Documents Authentication and Legalisation of Documents

The law in most countries requires that a signature on a document be witnessed or other procedures applied before the document can be used for legal purposes or in a court of law. Solicitors, justices of the peace, and notaries public normally perform these functions in every country.Authenticate documents which are executed in all over the world include: birth/death certificates, power of attorney, marriage certificates, diplomas, adoption application papers, business license, etc. Notarial services, or the legalisation of documents to people planning to use documents in all across the globe, through its State/Territory offices in every country and its diplomatic missions overseas.
Authentication essentially boils down to a series of tests that a user must undergo.
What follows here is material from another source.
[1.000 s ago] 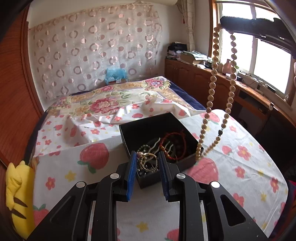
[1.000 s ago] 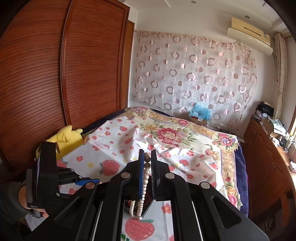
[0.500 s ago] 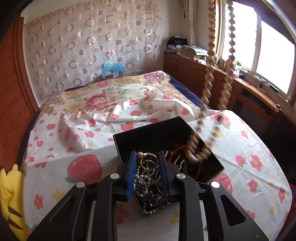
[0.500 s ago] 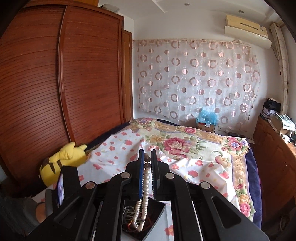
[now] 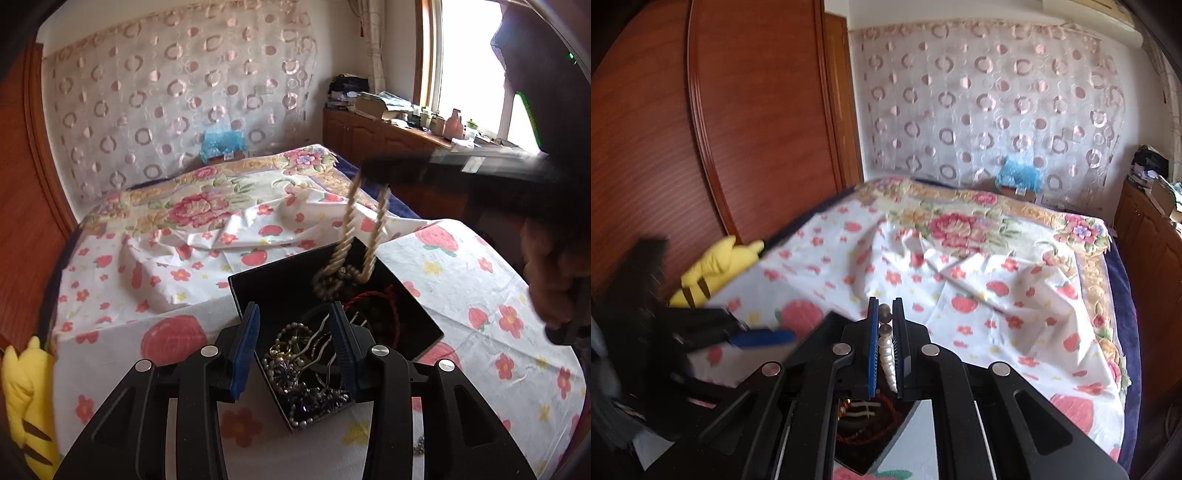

It is impossible for a computer user to be authenticated without a trace of a doubt, even with stringent authentication methods, like biometrics. The key to a good security policy is to determine an adequate mix of tests that ensure a high degree of impenetrability. Authentication is the process of ensuring that an entity, person or object is what it claims to be. It is used as the first step towards access control, by establishing identity against a database of stored users. It is important to note that although authentication is always present in security applications, it does not actually have anything to do with the actual access control.

In the matter of computers and internet how authentication done. Each user registers initially (or is registered by someone else), using an assigned or self-declared password.On each subsequent use, the user must know and use the previously declared password. The weakness in this system for transactions that are significant (such as the exchange of money) is that passwords can often be stolen, accidentally revealed, or forgotten.